Resilient and consistent multirobot cooperative localization with covariance intersection
This work addresses robustness issues in distributed multirobot systems, offering an incremental improvement over existing cooperative localization methods by enhancing resilience to communication failures.
The paper tackles the problem of cooperative localization in multirobot systems being vulnerable to communication and observation failures by proposing a covariance intersection-based algorithm that decouples communication from observation, ensuring estimation consistency and demonstrating resilience with bounded localization performance under sparse communication topologies.

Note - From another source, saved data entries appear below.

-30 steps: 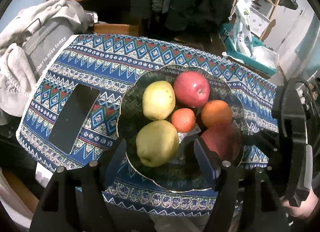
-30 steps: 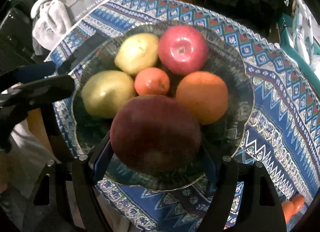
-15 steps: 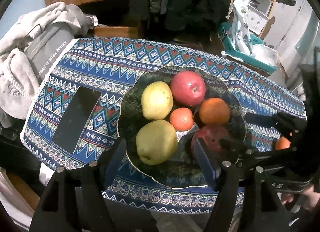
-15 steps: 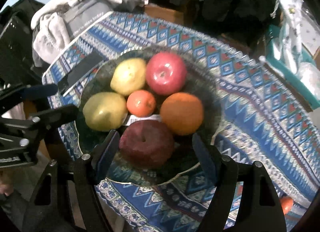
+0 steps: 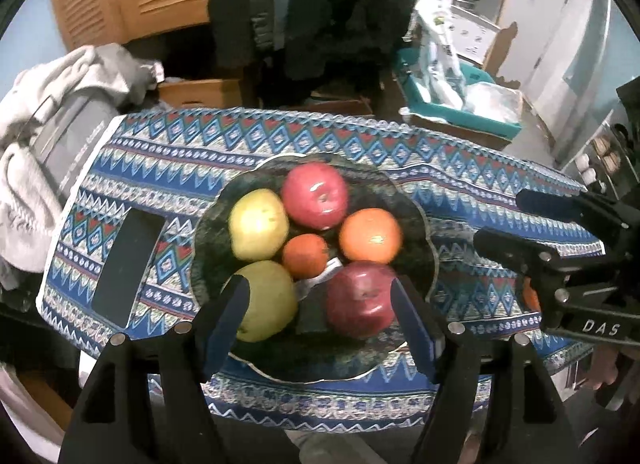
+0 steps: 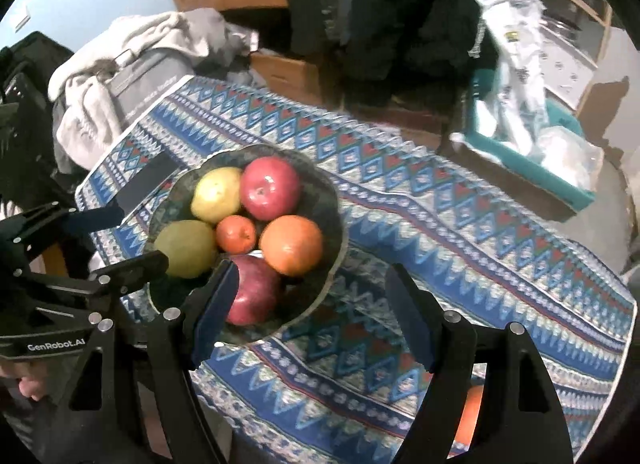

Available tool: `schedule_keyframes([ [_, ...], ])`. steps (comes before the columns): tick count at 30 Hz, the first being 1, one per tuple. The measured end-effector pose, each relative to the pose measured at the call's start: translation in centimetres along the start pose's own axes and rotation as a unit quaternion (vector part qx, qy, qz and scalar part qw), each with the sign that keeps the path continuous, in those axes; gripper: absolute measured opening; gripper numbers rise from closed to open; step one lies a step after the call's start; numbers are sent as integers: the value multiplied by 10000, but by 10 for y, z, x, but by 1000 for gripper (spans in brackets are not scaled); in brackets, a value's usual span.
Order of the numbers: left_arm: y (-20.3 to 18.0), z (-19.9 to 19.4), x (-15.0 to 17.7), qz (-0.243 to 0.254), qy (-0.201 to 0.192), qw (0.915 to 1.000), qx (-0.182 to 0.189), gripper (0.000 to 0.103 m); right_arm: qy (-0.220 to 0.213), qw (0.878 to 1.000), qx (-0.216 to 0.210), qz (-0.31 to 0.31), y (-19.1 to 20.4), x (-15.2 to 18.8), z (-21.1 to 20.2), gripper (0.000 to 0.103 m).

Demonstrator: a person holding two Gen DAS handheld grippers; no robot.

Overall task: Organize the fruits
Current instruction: 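Move both open tools back to the last oranges on the cloth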

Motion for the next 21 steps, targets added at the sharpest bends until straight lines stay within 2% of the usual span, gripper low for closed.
schedule_keyframes([
  [3,-14,0,-2,131,-1,9999,10,78,-28,9999,-19,160,-13,6,-9,77],
  [17,-90,2,-9,713,39,9971,268,78,-111,9969,336,707,-82,37,-37,77],
  [21,-107,5,-12,855,62,9958,307,78,-8,9952,462,861,-106,51,-34,77],
])
Point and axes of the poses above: each gripper's, at about its wrist camera, not at the fingertips, and z roughly the way its jaws point, y to its left, x to its underside, the point moved 9 cm from there along z, roughly the way its jaws point, and after that the axes turned 14 degrees about y, right-handed, at the moved point
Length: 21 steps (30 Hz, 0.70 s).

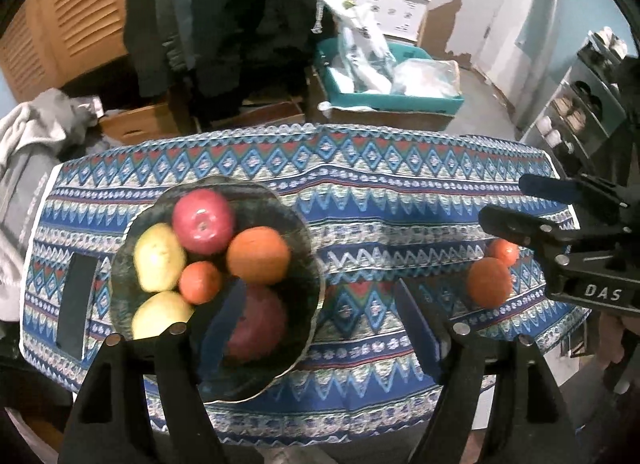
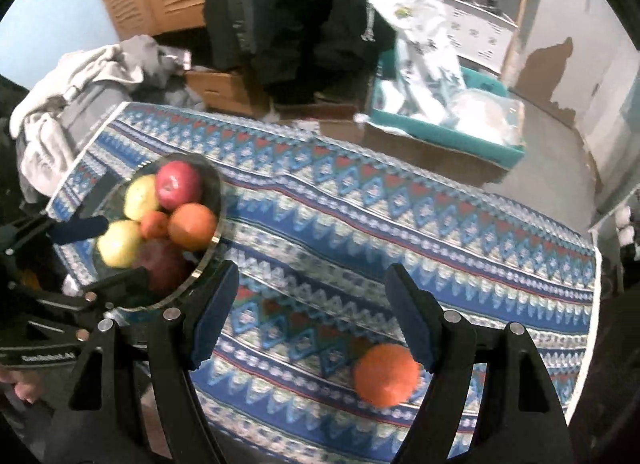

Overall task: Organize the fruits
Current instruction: 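Move both open tools back to the last oranges on the cloth, then grasp an orange with the right tool while the left tool grasps another orange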

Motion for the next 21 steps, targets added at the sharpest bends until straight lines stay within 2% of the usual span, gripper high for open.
schedule_keyframes([
  [11,-46,19,-20,366,150,9992,95,78,221,9981,89,566,-67,30,15,77],
  [15,-66,30,-26,562,185,9982,131,82,352,9962,111,783,-88,40,25,77],
  [21,-90,55,-30,777,416,9960,140,82,638,9922,126,1063,-117,58,48,77],
])
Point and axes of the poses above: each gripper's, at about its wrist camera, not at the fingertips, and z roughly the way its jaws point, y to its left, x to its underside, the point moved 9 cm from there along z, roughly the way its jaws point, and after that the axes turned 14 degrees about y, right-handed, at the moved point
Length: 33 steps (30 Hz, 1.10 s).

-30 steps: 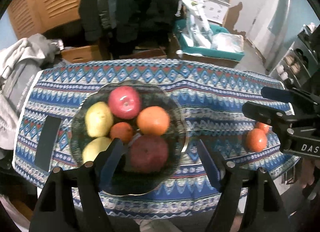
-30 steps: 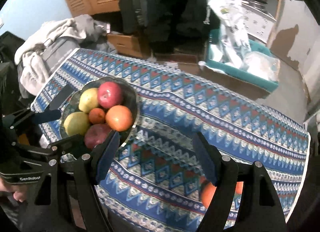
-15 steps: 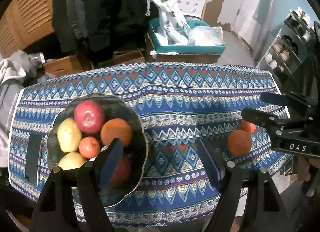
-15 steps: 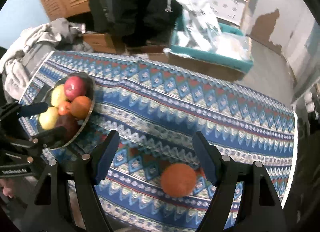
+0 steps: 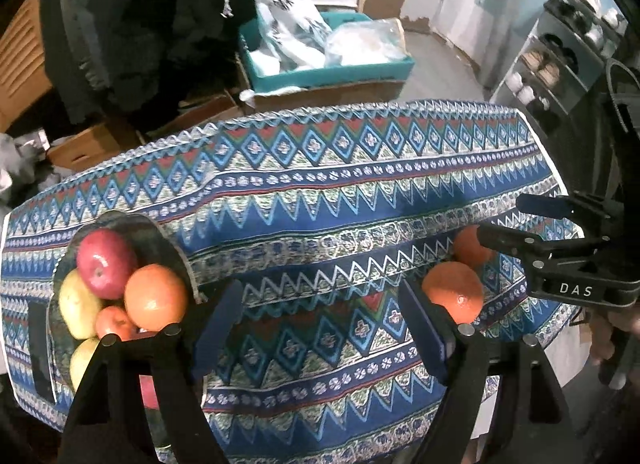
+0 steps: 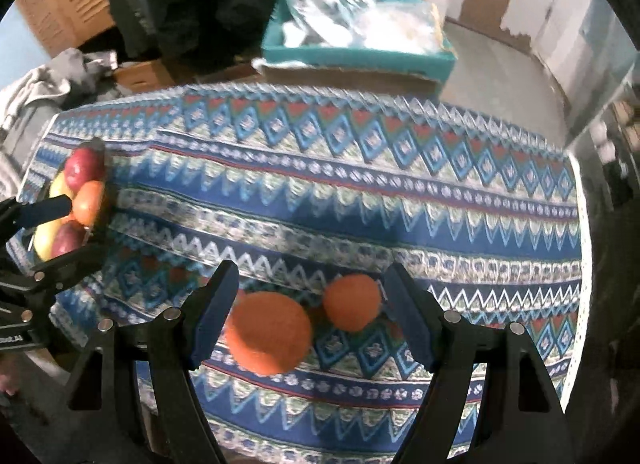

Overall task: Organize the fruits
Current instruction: 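Grasp an orange with the right tool while the left tool grasps another orange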

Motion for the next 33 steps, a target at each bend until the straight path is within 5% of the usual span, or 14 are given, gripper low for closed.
schedule_keyframes([
  [17,-34,47,-20,291,445,9984,175,82,588,9970,-295,410,-34,19,61,77],
  [21,-34,55,-22,243,519,9981,231,82,713,9958,-401,418,-32,20,75,71],
  [27,-35,61,-21,166,620,9973,345,82,787,9931,-722,481,-30,22,89,47],
  [33,-49,56,-19,224,565,9966,558,82,553,9948,-609,606,-43,24,78,46],
])
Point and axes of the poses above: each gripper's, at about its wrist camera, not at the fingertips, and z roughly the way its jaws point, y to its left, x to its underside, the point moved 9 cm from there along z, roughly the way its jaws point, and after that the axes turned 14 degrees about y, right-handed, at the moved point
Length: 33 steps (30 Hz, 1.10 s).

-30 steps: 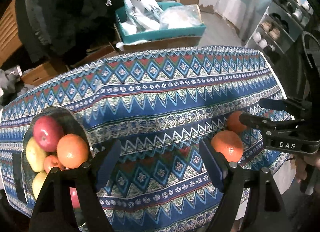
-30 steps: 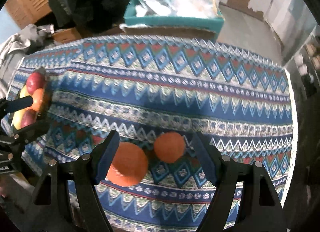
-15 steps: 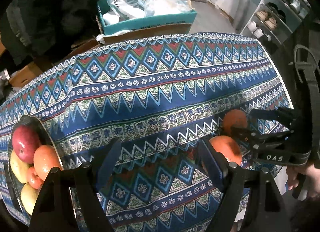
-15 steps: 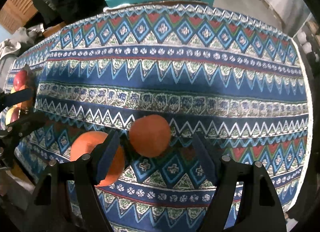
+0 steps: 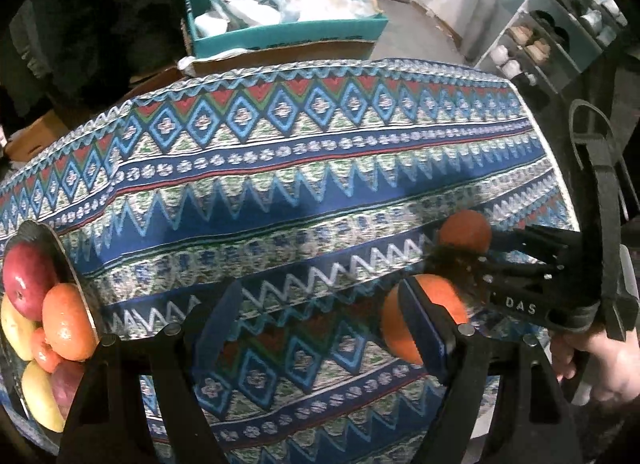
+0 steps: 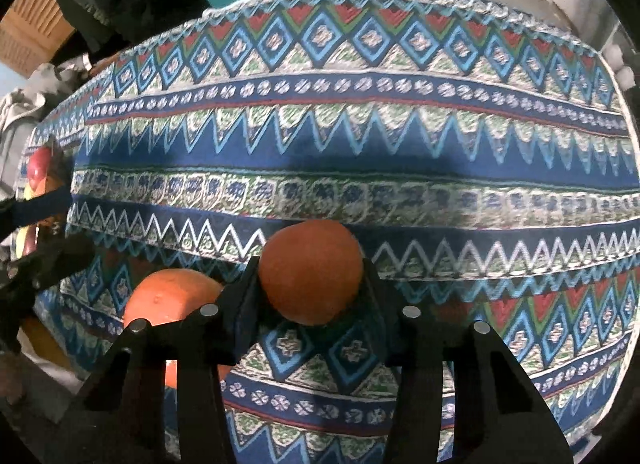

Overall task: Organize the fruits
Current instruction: 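Grasp an orange with the right tool while the left tool grasps another orange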

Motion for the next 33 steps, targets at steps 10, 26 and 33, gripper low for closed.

Cooperative localization is fundamental to autonomous multirobot systems, but most algorithms couple inter-robot communication with observation, making these algorithms susceptible to failures in both communication and observation steps. To enhance the resilience of multirobot cooperative localization algorithms in a distributed system, we use covariance intersection to formalize a localization algorithm with an explicit communication update and ensure estimation consistency at the same time. We investigate the covariance boundedness criterion of our algorithm with respect to communication and observation graphs, demonstrating provable localization performance under even sparse communications topologies. We substantiate the resilience of our algorithm as well as the boundedness analysis through experiments on simulated and benchmark physical data against varying communications connectivity and failure metrics. Especially when inter-robot communication is entirely blocked or partially unavailable, we demonstrate that our method is less affected and maintains desired performance compared to existing cooperative localization algorithms.